Le contrat QTA ne devrait pas être requalifié

« Ils se moquent du système (…) Nous les avons surpris en train de pisser dans la piscine. Neymar pissait depuis le plongeoir. C’est inacceptable. » Alors que Javier Tebas, le président de la Liga – le même qui disait regretter « qu’il n’y ait pas dans le paysage politique espagnol l’équivalent de Marine Le Pen » – se ridiculise de jour en jour par des déclarations de bistro, le PSG poursuit sa quête d’augmentation de recettes, notamment au niveau du sponsoring. Contrairement à ce que la presse explique au sujet du contrat QTA (estimé à 175M par an), celui-ci n’a pas vu sa valeur être requalifiée par l’UEFA en raison d’une éventuelle partie liée, qui serait de toute façon impossible à prouver en raison des structures juridiques de chacune des entités. Si le Paris Saint-Germain s’était fait sanctionner en 2014, c’est car la valeur du contrat QTA était considéré comme hors marché à l’époque, et qu’il représentait + de 30% du budget du club de la capitale, ce qui n’est plus le cas aujourd’hui. Très à l’aise mercredi durant la conférence de presse Kylian Mbappé, Nasser Al-Khelaifi est confiant quant au fait de prouver à l’UEFA que le Paris Saint-Germain est dans ses droits, malgré la pression des plus grands clubs européens.

Aleksander Ceferin, le nouveau président de l’UEFA, s’est d’ailleurs de nouveau exprimé sur le PSG dans une interview à la chaîne allemande ARD. S’il ne nomme pas explicitement le club parisien, il a été interrogé en tout cas à son sujet : « Je suis avocat, je sais donc que lorsque vous avez sanctionné avec une amende une première fois, alors vous devez prendre une autre sanction la deuxième fois. Je ne parle pas là concrètement d’un club en particulier, tant que nos enquêtes ne sont pas terminées.
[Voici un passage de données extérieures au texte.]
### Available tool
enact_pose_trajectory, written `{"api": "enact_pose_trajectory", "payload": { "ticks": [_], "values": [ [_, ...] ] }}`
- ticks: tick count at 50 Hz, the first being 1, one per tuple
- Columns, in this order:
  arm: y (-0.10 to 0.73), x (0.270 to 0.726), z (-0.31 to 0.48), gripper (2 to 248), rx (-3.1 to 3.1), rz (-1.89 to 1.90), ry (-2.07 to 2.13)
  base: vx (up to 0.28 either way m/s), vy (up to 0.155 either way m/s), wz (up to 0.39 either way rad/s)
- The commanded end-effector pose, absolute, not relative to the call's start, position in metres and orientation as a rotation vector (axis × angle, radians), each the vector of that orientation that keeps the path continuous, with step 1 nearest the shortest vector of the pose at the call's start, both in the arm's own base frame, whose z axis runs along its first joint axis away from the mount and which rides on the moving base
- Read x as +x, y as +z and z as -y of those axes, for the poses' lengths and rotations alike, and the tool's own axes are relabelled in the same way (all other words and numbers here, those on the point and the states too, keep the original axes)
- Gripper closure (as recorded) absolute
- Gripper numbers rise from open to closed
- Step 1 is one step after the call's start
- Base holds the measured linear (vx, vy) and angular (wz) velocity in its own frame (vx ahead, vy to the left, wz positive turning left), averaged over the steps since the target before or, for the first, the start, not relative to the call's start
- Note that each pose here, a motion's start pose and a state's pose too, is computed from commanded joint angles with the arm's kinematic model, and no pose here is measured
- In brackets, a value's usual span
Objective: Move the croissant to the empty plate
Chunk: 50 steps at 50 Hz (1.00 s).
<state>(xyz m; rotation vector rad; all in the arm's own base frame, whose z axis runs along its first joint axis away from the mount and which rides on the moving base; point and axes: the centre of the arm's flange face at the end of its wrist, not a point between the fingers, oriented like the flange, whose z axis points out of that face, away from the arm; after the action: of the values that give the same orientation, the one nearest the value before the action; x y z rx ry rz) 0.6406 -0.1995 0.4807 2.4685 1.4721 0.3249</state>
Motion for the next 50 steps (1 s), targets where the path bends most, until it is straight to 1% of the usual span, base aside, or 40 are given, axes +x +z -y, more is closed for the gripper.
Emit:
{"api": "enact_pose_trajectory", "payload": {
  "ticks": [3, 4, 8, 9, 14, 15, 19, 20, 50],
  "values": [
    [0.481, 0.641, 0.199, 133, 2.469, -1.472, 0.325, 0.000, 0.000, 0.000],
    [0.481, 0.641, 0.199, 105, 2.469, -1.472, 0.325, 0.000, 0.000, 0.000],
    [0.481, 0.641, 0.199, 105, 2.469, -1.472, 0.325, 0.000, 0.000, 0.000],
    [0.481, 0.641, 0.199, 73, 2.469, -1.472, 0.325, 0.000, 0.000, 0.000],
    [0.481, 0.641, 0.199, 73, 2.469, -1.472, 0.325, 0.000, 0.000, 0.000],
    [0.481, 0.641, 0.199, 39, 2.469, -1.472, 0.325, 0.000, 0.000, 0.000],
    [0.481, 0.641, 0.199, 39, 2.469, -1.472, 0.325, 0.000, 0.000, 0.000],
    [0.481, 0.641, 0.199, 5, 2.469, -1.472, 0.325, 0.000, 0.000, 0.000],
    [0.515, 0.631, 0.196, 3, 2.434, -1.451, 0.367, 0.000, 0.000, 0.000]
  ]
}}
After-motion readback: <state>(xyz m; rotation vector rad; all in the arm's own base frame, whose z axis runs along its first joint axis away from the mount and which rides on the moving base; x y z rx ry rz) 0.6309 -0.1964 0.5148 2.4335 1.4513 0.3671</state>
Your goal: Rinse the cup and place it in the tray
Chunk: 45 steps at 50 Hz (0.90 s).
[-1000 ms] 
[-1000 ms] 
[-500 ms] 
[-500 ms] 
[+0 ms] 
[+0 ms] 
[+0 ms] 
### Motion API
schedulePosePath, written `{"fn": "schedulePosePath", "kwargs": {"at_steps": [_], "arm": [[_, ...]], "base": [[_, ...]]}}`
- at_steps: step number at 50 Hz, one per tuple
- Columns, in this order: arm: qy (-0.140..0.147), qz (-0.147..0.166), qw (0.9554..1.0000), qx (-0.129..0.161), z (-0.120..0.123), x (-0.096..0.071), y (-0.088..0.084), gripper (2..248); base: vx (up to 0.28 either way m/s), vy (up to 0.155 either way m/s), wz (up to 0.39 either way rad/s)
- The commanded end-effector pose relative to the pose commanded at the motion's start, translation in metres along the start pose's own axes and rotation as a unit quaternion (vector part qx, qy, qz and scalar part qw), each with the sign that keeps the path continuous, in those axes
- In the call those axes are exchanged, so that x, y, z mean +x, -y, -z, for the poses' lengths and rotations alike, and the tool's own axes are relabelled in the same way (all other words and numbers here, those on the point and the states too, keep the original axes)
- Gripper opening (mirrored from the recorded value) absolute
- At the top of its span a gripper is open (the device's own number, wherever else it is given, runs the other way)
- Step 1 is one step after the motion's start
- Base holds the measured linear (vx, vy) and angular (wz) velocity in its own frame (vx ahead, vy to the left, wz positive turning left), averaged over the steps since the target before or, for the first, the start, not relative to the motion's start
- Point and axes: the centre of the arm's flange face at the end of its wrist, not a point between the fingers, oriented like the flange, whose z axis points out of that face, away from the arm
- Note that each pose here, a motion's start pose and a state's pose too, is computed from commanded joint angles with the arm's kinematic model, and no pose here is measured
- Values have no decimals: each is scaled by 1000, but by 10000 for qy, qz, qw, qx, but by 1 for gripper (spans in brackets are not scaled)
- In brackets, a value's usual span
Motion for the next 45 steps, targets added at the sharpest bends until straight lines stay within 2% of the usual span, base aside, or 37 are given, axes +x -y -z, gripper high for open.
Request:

Mais soyons clairs : si vous ne prenez pas des sanctions sérieuses, alors rien ne changera. Nous rappelons à tous de suivre les règles. Si cela ne fonctionne pas, nous prononcerons des punitions sévères qui montrent que nous sommes l’institution dirigeante (…) Je ne peux pas commenter de cas spécifique avant que l’affaire ne soit terminée, mais croyez-moi, nous avons un personnel hautement qualifié qui ne peut pas être trompé par certaines manœuvres (…) Il existe de nombreuses façons de générer de nouvelles sources de revenus. Mais cela ne devrait pas être lié aux propriétaires du club. Ce n’est pas si simple, il ne suffit pas d’arriver avec de l’argent frais et d’acheter qui vous voulez. Nous allons tout vérifier, c’est ce que je peux promettre. » Le président parisien a promis « un bureau » à l’UEFA si ça les intéresse.